Data to process >>
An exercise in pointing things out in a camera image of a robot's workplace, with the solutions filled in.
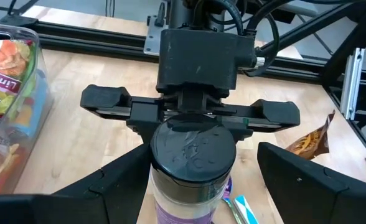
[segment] wooden surface
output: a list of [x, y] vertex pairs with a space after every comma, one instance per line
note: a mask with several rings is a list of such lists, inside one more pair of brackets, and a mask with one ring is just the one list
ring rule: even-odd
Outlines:
[[[26, 16], [42, 21], [92, 27], [129, 34], [146, 35], [140, 22], [105, 18], [77, 12], [33, 7]], [[101, 166], [141, 144], [140, 137], [122, 121], [98, 118], [79, 107], [82, 90], [89, 84], [125, 86], [131, 95], [157, 96], [157, 64], [43, 50], [55, 103], [28, 161], [16, 193], [51, 194], [81, 179]], [[300, 57], [293, 47], [280, 52], [285, 57]], [[282, 223], [265, 188], [256, 161], [257, 145], [268, 141], [286, 147], [322, 125], [326, 116], [337, 110], [321, 86], [238, 76], [237, 90], [227, 103], [250, 105], [262, 98], [293, 101], [301, 111], [301, 125], [278, 133], [255, 133], [238, 143], [232, 170], [232, 196], [243, 194], [260, 223]], [[366, 148], [339, 113], [329, 132], [330, 154], [315, 161], [334, 170], [366, 181]], [[148, 187], [138, 223], [155, 223], [154, 197]], [[228, 208], [220, 204], [215, 224], [234, 223]]]

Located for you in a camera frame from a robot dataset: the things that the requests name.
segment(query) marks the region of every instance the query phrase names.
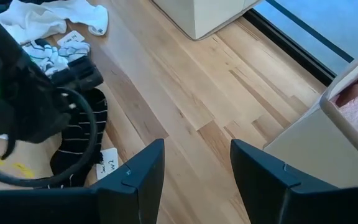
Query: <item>wooden floor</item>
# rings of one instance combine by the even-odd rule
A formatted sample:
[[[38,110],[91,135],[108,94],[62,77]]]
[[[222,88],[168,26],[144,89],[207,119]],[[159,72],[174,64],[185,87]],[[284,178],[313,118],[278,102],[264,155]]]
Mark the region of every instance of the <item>wooden floor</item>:
[[[194,42],[147,0],[91,3],[108,9],[107,35],[69,26],[91,44],[105,80],[103,148],[117,147],[122,163],[165,139],[159,224],[249,223],[232,175],[230,139],[262,148],[324,86],[243,18]]]

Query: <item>white furniture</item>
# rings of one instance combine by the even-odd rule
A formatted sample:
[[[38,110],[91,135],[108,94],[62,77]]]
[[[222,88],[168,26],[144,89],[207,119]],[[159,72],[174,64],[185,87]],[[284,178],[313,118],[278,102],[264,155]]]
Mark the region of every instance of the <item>white furniture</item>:
[[[358,186],[358,131],[331,101],[358,80],[358,62],[264,151],[337,187]]]
[[[260,0],[152,0],[193,40],[202,39],[243,15]]]

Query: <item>white label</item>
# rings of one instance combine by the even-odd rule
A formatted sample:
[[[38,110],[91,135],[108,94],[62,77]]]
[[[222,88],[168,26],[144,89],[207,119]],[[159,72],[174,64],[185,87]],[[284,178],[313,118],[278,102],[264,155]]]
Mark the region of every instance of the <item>white label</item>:
[[[2,134],[2,135],[0,135],[0,139],[5,139],[5,140],[7,140],[7,134]]]
[[[57,44],[59,46],[62,46],[63,44],[70,42],[70,41],[82,42],[84,40],[85,40],[85,38],[79,32],[73,30],[73,31],[69,32],[66,36],[64,36],[63,38],[58,40]]]
[[[103,161],[96,165],[96,178],[101,180],[118,168],[118,153],[116,148],[102,150]]]

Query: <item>blue floor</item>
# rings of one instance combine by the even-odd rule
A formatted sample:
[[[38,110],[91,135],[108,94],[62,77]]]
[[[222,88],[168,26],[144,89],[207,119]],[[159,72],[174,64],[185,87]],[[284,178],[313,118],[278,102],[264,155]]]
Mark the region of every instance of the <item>blue floor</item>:
[[[350,56],[355,59],[358,58],[358,1],[276,1]],[[255,9],[334,73],[341,73],[348,66],[345,60],[325,47],[269,3],[262,2]]]

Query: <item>pile of clothes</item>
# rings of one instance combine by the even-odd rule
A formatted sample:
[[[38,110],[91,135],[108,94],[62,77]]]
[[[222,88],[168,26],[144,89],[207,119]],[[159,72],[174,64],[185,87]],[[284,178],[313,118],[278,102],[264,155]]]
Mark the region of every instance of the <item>pile of clothes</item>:
[[[33,62],[50,77],[72,75],[78,72],[70,64],[87,61],[90,45],[80,41],[65,41],[60,48],[52,46],[44,38],[67,31],[66,20],[88,25],[93,35],[104,35],[108,28],[108,12],[102,6],[92,6],[86,0],[67,0],[50,2],[21,2],[13,0],[8,9],[0,13],[0,24],[13,38],[22,45]],[[80,93],[92,107],[98,127],[98,137],[94,154],[80,171],[69,179],[46,188],[82,187],[86,176],[94,164],[100,163],[103,157],[101,140],[107,121],[107,103],[103,93],[98,89],[80,89]],[[54,175],[60,174],[75,164],[87,147],[90,136],[90,121],[81,108],[73,108],[71,120],[62,131],[62,143],[50,160]]]

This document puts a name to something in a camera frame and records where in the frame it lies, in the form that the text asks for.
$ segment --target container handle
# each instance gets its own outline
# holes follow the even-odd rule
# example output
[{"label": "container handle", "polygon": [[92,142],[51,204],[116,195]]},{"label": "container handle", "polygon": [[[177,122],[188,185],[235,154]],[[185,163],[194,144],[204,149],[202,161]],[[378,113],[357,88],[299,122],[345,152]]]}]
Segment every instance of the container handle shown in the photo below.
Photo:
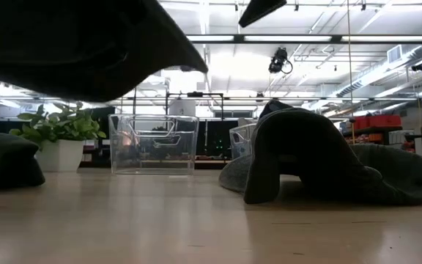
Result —
[{"label": "container handle", "polygon": [[174,138],[177,138],[177,137],[178,137],[178,140],[175,143],[160,143],[160,142],[157,142],[156,139],[153,139],[154,147],[155,148],[159,148],[160,146],[164,146],[164,147],[167,147],[167,146],[177,146],[179,144],[179,142],[180,142],[180,139],[182,138],[180,135],[179,136],[175,136]]},{"label": "container handle", "polygon": [[[130,120],[128,125],[130,126],[131,131],[133,132],[134,136],[137,137],[142,137],[142,138],[165,138],[165,137],[169,137],[170,133],[175,129],[175,121],[173,120],[166,120],[164,121],[166,124],[171,124],[170,128],[168,131],[166,131],[166,134],[157,134],[157,135],[145,135],[145,134],[141,134],[141,132],[137,131],[133,125],[133,123],[135,122],[157,122],[158,120],[153,120],[153,119],[141,119],[141,120]],[[157,132],[165,132],[165,131],[145,131],[145,132],[149,132],[149,133],[157,133]]]},{"label": "container handle", "polygon": [[243,144],[244,142],[249,142],[250,140],[245,139],[240,133],[234,132],[232,133],[232,140],[235,144]]}]

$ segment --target ceiling
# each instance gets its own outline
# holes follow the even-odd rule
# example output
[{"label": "ceiling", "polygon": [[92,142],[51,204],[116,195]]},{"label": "ceiling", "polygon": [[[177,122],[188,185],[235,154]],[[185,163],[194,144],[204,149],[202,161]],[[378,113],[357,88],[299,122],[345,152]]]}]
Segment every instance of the ceiling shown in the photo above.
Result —
[{"label": "ceiling", "polygon": [[[237,22],[249,0],[160,2],[186,34],[422,34],[422,1],[419,0],[351,0],[349,14],[345,0],[288,0],[286,6],[244,29]],[[298,11],[295,11],[295,2],[298,2]],[[237,97],[255,96],[257,92],[264,92],[268,97],[329,96],[327,91],[355,80],[363,70],[386,59],[387,51],[394,46],[195,44],[209,65],[209,86],[200,73],[166,69],[140,85],[138,96],[164,96],[166,89],[170,92],[224,92]],[[270,58],[278,47],[287,49],[293,64],[293,71],[287,76],[268,72]],[[407,73],[405,67],[400,67],[356,90],[353,96],[374,97],[421,76],[422,71]],[[411,88],[391,96],[409,96]],[[415,89],[422,89],[422,83],[416,84]],[[15,93],[27,94],[28,91]],[[304,100],[295,103],[303,105]],[[316,110],[344,107],[330,102]]]}]

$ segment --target wooden table
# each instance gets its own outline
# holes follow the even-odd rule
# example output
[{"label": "wooden table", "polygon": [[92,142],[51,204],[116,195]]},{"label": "wooden table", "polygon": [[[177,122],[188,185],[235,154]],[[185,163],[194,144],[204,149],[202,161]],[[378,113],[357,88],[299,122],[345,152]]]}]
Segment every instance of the wooden table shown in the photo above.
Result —
[{"label": "wooden table", "polygon": [[246,205],[218,173],[82,169],[0,192],[0,264],[422,263],[422,206],[317,201],[296,177]]}]

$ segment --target plastic storage container
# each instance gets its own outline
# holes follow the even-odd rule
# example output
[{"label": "plastic storage container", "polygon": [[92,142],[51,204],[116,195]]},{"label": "plastic storage container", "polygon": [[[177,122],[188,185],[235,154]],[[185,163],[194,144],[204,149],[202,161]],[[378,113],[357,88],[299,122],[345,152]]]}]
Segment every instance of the plastic storage container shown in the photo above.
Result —
[{"label": "plastic storage container", "polygon": [[192,175],[198,117],[111,114],[114,174]]},{"label": "plastic storage container", "polygon": [[251,137],[255,127],[256,123],[229,129],[232,159],[252,153]]}]

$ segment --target gray fabric
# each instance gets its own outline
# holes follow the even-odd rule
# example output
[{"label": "gray fabric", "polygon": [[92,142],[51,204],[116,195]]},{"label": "gray fabric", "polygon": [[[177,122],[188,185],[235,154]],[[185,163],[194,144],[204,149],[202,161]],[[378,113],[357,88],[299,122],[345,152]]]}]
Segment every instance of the gray fabric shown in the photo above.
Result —
[{"label": "gray fabric", "polygon": [[221,185],[231,191],[243,193],[247,185],[247,176],[251,161],[252,156],[245,155],[229,162],[219,175]]},{"label": "gray fabric", "polygon": [[351,149],[329,119],[305,109],[282,109],[261,117],[252,148],[252,156],[231,162],[219,178],[225,188],[244,190],[250,204],[274,200],[280,174],[299,176],[313,195],[322,198],[422,203],[422,157],[379,145]]}]

Task objective >> Considering only lines that hold the word "shown", work out how many appear in the listing above and give that number only.

Answer section >> 5